LM380(5)−反転増幅回路を試す−−

2008年4月9日公開
2008年4月16日改訂

LM380による反転増幅回路

反転&非反転回路

 これまでの実験は、すべて上図の左の回路のような非反転増幅器で行ってきました。

 ご存じの通り、オペアンプを使った増幅回路の基本形として、非反転増幅と反転増幅があります。LM380は、厳密にはオペアンプではないのですが、オペアンプのように反転増幅器として使うことが出来ます。

 上図の右が反転増幅型の回路です。
 オペアンプでは、一般的に、反転型の方が歪みが少ないと言われていますが、LM380ではどうでしょうか?

 実際に回路を作って、測定してみました。
 

測定

歪み率

 両増幅器の歪み率の測定結果を右に示します。ちなみに利得は、反転型で22dB、非反転型で25dBとなりました。

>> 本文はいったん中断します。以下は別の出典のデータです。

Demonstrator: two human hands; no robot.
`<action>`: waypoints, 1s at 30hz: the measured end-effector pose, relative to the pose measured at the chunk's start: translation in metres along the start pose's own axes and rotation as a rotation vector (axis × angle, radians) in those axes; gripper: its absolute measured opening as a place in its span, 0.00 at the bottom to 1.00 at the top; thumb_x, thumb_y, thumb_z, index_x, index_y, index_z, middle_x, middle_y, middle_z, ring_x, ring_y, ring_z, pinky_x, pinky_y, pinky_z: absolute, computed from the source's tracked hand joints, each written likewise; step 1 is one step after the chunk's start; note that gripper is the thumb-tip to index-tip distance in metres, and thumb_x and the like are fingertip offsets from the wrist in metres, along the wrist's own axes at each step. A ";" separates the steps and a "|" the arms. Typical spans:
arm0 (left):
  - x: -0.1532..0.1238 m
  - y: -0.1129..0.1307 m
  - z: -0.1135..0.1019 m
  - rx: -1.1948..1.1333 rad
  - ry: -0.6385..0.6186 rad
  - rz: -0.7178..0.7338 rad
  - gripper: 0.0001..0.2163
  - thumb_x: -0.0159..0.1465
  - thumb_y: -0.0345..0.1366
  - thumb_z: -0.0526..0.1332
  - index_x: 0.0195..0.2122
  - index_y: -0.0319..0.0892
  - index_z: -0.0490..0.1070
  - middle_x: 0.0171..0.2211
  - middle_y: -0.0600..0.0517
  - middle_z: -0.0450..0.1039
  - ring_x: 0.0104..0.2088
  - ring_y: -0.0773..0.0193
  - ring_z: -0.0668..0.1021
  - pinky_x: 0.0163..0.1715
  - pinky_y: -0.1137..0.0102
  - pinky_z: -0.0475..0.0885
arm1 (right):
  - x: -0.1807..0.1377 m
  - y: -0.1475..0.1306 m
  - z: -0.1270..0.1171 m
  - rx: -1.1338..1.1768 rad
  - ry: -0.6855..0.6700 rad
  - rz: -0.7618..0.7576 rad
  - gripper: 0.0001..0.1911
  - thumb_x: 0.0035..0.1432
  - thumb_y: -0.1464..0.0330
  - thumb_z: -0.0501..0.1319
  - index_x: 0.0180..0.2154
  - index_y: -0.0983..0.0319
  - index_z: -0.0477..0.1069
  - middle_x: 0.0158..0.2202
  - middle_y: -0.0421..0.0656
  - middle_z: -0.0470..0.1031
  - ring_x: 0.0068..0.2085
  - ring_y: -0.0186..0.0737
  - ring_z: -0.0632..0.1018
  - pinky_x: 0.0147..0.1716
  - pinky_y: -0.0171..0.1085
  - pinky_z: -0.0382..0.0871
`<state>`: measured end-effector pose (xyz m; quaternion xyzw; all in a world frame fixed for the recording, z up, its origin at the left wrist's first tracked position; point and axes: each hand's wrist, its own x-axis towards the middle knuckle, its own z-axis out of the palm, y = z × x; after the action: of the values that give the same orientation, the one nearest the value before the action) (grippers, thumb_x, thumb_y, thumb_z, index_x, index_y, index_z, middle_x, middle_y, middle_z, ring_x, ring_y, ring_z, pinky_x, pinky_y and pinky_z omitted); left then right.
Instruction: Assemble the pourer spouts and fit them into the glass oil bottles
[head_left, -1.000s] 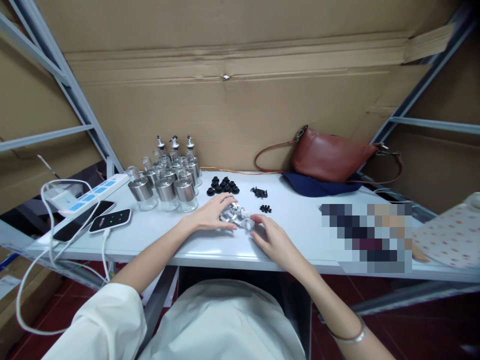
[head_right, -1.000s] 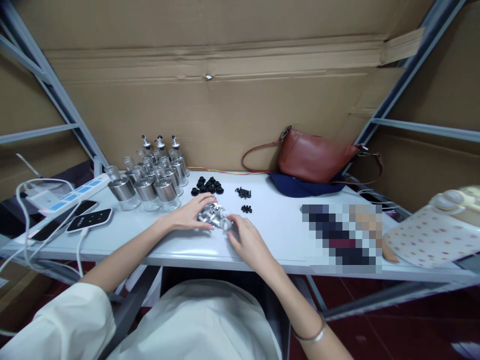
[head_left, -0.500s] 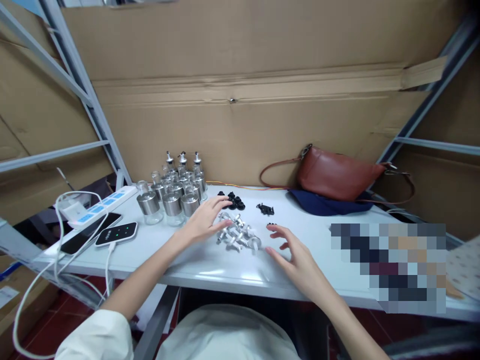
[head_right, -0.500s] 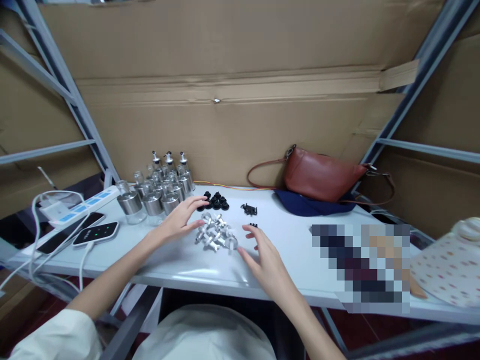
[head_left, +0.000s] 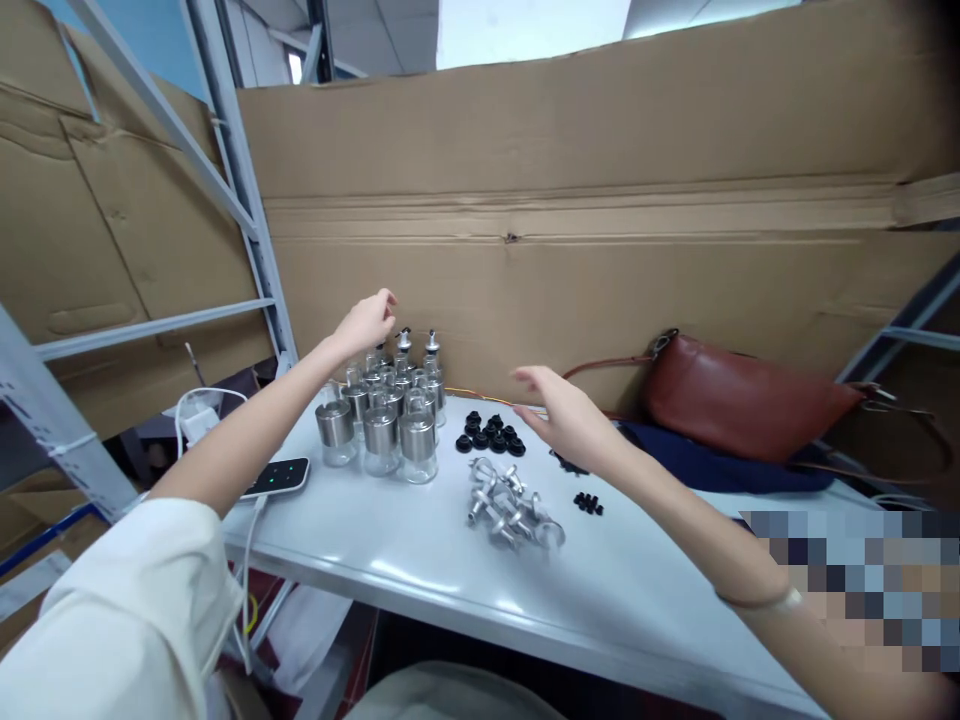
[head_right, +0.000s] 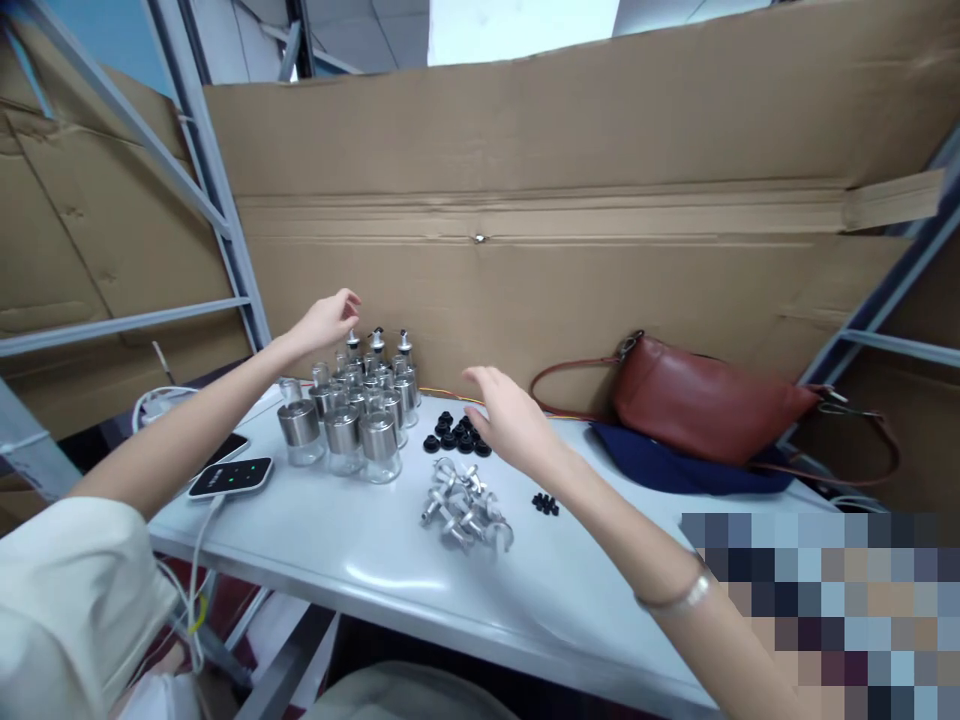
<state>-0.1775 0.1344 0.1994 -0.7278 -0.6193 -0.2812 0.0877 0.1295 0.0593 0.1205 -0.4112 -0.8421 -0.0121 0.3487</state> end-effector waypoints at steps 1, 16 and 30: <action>0.007 -0.004 0.002 0.017 -0.019 -0.020 0.16 0.60 0.27 0.54 0.50 0.38 0.64 0.43 0.43 0.74 0.44 0.58 0.75 0.47 0.64 0.68 | 0.015 0.001 0.005 -0.044 -0.015 -0.019 0.18 0.55 0.71 0.57 0.49 0.59 0.63 0.49 0.50 0.70 0.46 0.49 0.75 0.46 0.48 0.69; 0.062 -0.044 0.061 0.052 -0.300 -0.218 0.20 0.55 0.37 0.67 0.48 0.35 0.69 0.50 0.40 0.71 0.50 0.52 0.74 0.49 0.61 0.69 | 0.157 0.030 0.129 0.235 -0.046 0.289 0.11 0.61 0.74 0.53 0.44 0.68 0.68 0.47 0.53 0.74 0.48 0.40 0.74 0.49 0.40 0.65; 0.067 -0.047 0.098 -0.013 -0.316 -0.056 0.19 0.50 0.30 0.67 0.44 0.38 0.68 0.48 0.42 0.72 0.49 0.51 0.74 0.49 0.65 0.67 | 0.198 0.046 0.170 0.538 -0.090 0.410 0.18 0.46 0.75 0.67 0.42 0.69 0.71 0.37 0.50 0.79 0.35 0.39 0.79 0.38 0.39 0.74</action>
<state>-0.1879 0.2483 0.1424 -0.7460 -0.6436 -0.1694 -0.0232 -0.0193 0.2779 0.0975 -0.4653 -0.7296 0.2989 0.4024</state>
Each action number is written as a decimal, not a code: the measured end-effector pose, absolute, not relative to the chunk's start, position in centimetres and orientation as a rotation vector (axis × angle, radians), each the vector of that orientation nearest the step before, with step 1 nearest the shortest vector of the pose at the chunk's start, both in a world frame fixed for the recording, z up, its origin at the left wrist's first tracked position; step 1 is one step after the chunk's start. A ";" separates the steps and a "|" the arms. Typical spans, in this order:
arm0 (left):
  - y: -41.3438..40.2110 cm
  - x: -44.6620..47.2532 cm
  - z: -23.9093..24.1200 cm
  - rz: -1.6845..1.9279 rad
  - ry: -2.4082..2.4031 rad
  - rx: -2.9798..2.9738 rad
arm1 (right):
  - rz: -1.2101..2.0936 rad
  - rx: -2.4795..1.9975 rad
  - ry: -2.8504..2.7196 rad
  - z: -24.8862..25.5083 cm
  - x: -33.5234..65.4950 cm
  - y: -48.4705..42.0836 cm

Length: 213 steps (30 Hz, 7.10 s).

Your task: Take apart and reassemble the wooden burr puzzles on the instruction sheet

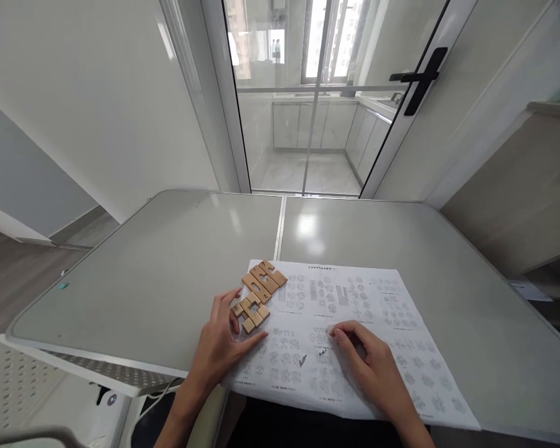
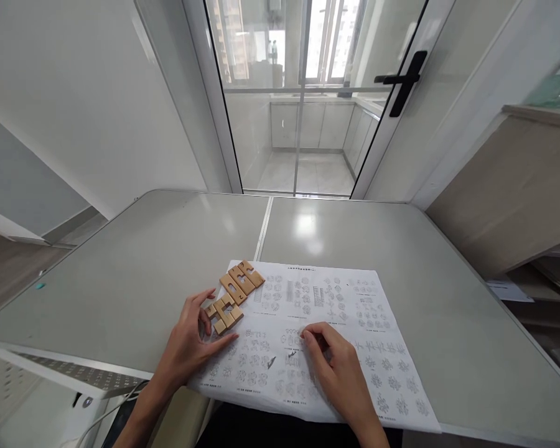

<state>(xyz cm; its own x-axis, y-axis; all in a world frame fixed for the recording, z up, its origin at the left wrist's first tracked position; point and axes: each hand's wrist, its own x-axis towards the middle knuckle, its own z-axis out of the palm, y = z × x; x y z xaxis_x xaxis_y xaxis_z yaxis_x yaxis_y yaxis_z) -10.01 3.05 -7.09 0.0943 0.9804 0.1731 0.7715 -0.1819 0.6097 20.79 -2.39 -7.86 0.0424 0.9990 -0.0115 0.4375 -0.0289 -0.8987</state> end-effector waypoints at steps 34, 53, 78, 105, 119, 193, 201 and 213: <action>3.1 -10.5 -7.3 1.058 1.740 1.576 | 0.859 -1.594 -1.508 -9.6 21.1 -2.2; 3.1 -10.3 -7.3 1.093 1.731 1.574 | 0.857 -1.596 -1.483 -9.5 21.1 -2.2; 3.1 -10.4 -7.0 1.035 1.754 1.573 | 0.869 -1.583 -1.392 -9.3 19.9 -2.4; 3.2 -9.8 -6.4 1.204 1.840 1.784 | 0.975 -1.519 -1.506 -8.6 20.6 -2.3; 8.3 -6.2 -6.6 0.760 1.771 1.988 | 0.949 -1.494 -1.517 -7.9 20.4 -2.1; 10.2 3.0 -3.9 0.274 1.113 2.355 | 0.932 -1.446 -1.462 -7.7 20.4 -1.9; 7.8 2.3 -5.6 0.410 0.953 2.299 | 0.726 -1.504 -1.420 -8.7 20.5 -1.8; 5.8 0.6 -7.3 0.630 1.065 2.367 | 0.259 -1.648 -1.617 -11.1 20.3 -1.3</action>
<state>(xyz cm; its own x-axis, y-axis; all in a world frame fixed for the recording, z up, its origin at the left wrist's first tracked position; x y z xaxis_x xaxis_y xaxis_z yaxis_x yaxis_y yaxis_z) 0.59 5.82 -7.33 0.5942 0.7751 0.2148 0.5611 -0.5908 0.5797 20.26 -1.28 -11.12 0.1637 0.9126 0.3747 0.7498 0.1317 -0.6484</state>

 見ての通りわずかですが、非反転型の方が歪み率が良いという結果になりました。利得からすると、反転型の方が多くNFBがかかっているはずですが、それでも非反転型の方が低歪みというのは、興味深い結果です。

(2008/4/16訂正。横軸が間違っていたのでグラフを差し替えました。)

 

まとめ

 LM380でもオペアンプのように、反転型と非反転型の両方の増幅回路が実現できることが分かりました。
 反転型では帰還抵抗(上の回路図で言えばR1)で入力インピーダンスが決まってしまうので、高い入力インピーダンスが必要な時には帰還抵抗に高抵抗を使わなくてはならず、ノイズの点で不利です。歪み率についても、非反転型の方が低いという結果なので、無理に反転増幅器として使う必要はないと思われます。